2. Find Targets (Sensitive Resources)

Current: isTarget(f) — resource_type in (storage, database, secret, encryption).

Gremlin:

// Data-bearing resources
g.V().hasLabel('resource').has('type', within(
'storage', 'database', 'secret', 'encryption'
)).as('target')

3. Compute Attack Paths (Entry → Target)

Current: buildChain(entry, intermediates, target) — direct or 1-intermediate bridge via canConnect().

Gremlin (explicit edges):

// Find all paths from entry-point findings to sensitive resources
// Uses explicit same_region/same_account/accesses edges instead of heuristic
g.V().hasLabel('finding').or(
has('category', 'NETWORK'),
and(has('category', 'VULNERABILITY'), has('exploit_available', true))
).out('affects') // finding → entry resource
.repeat(
out('same_region', 'same_account', 'accesses', 'exposes')
.simplePath()
)
.until(has('type', within('storage', 'database', 'secret', 'encryption')))
.times(4) // max 4 hops (ADR-008)
.path()
.limit(100)

4. Lateral Movement Paths

Current: CRIT/HIGH finding pairs in the same account that can connect.

Gremlin:

// CRIT/HIGH findings whose resources share account or region edges
g.V().hasLabel('finding')
.has('severity', within('CRITICAL', 'HIGH'))
.out('affects')
.out('same_account')
.in('affects')
.has('severity', within('CRITICAL', 'HIGH'))
.simplePath()
.path()
.limit(50)

5. Blast Radius (from an Issue)

Current: Count of findings in the attack path chain.

Gremlin:

// Count all resources reachable from an issue's affected resource
g.V('ISS-00042').hasLabel('issue')
.out('materializes_to') // issue → finding
.out('affects') // finding → resource
.out('same_region', 'accesses', 'depends_on')
.dedup()
.count()

6. Control Violation Chains

New query — not possible with heuristic engine:

// Find resources that fail a specific control AND are reachable from
// an internet-exposed entry point
g.V('CIS-AWS-2.1.1').hasLabel('control')
.in('evaluated_by') // resources evaluated by this control
.where(
__.in('affects') // findings that affect these resources
.has('status', 'FAIL')
)
.as('vulnerable_resource')
.in('affects')
.in('same_region') // walk back to entry-point resources
.in('affects')
.has('category', 'NETWORK')
.select('vulnerable_resource')
.dedup()
.valueMap('name', 'type', 'region')

7. Issue Impact Graph (Cypher alternative)

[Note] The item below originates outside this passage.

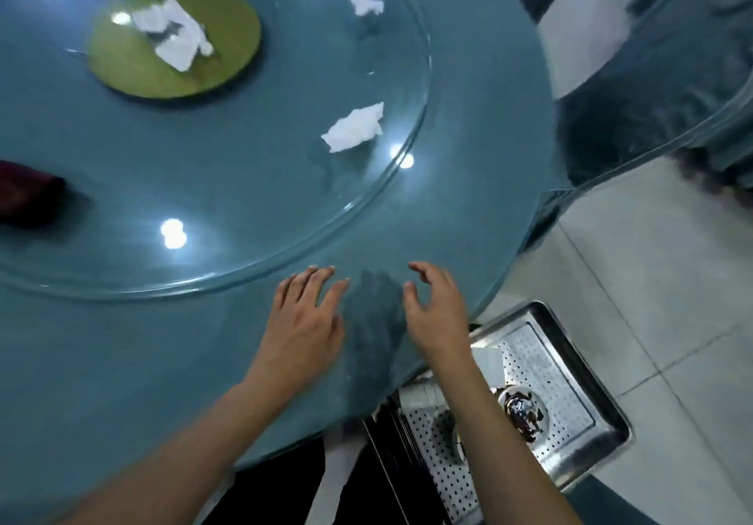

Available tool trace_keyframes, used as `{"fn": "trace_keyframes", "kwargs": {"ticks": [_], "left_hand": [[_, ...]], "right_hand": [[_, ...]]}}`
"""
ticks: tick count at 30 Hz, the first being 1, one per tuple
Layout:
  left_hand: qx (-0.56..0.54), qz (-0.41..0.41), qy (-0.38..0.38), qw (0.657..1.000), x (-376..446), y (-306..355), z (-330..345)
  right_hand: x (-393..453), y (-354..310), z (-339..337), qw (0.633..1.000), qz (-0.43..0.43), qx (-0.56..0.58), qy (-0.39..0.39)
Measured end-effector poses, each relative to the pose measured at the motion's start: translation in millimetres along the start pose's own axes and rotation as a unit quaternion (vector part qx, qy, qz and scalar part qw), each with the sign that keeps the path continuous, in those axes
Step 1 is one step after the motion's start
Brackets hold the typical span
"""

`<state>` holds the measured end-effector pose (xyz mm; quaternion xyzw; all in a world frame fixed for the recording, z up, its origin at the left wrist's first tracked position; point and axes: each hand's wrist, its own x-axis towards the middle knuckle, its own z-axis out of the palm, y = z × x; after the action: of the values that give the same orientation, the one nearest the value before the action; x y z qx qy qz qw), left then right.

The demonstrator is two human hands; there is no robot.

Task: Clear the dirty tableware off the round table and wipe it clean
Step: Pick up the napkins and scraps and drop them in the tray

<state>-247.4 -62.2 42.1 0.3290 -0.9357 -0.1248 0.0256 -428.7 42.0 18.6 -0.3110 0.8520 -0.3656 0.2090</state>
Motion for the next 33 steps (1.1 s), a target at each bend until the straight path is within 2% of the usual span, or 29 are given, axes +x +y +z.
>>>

For operators who prefer openCypher:

// All issues affecting production resources with blast radius > 5
MATCH (i:issue)-[:materializes_to]->(f:finding)-[:affects]->(r:resource)-[:belongs_to]->(a:account)
WHERE a.environment_type = 'production'
AND i.blast_radius > 5
AND i.status = 'OPEN'
RETURN i.id, i.title, i.severity, i.blast_radius,
collect(DISTINCT r.name) AS affected_resources,
a.name AS account
ORDER BY i.risk_score DESC
LIMIT 20

Migration Strategy

PhaseEngineEdge SourceNotes
LegacyGo BFS (computeAttackPaths)Heuristic: canConnect()No graph DB needed
CurrentGo BFS (updated)graph_edges table lookupSame API shape, explicit edges, heuristic fallback only when adjacency missing
Phase 4PuppyGraph Gremlingraph_edges via JDBCNative graph traversal
FutureNeptune GremlinETL from graph_edgesProduction scale

The Go BFS engine and PuppyGraph Gremlin produce identical results when operating over the same edge data — the difference is execution strategy (in-memory BFS vs. JDBC-backed traversal). Feature flag PUPPYGRAPH_URL controls which path executes.

Edge Materialization (Phase 2 Prerequisite)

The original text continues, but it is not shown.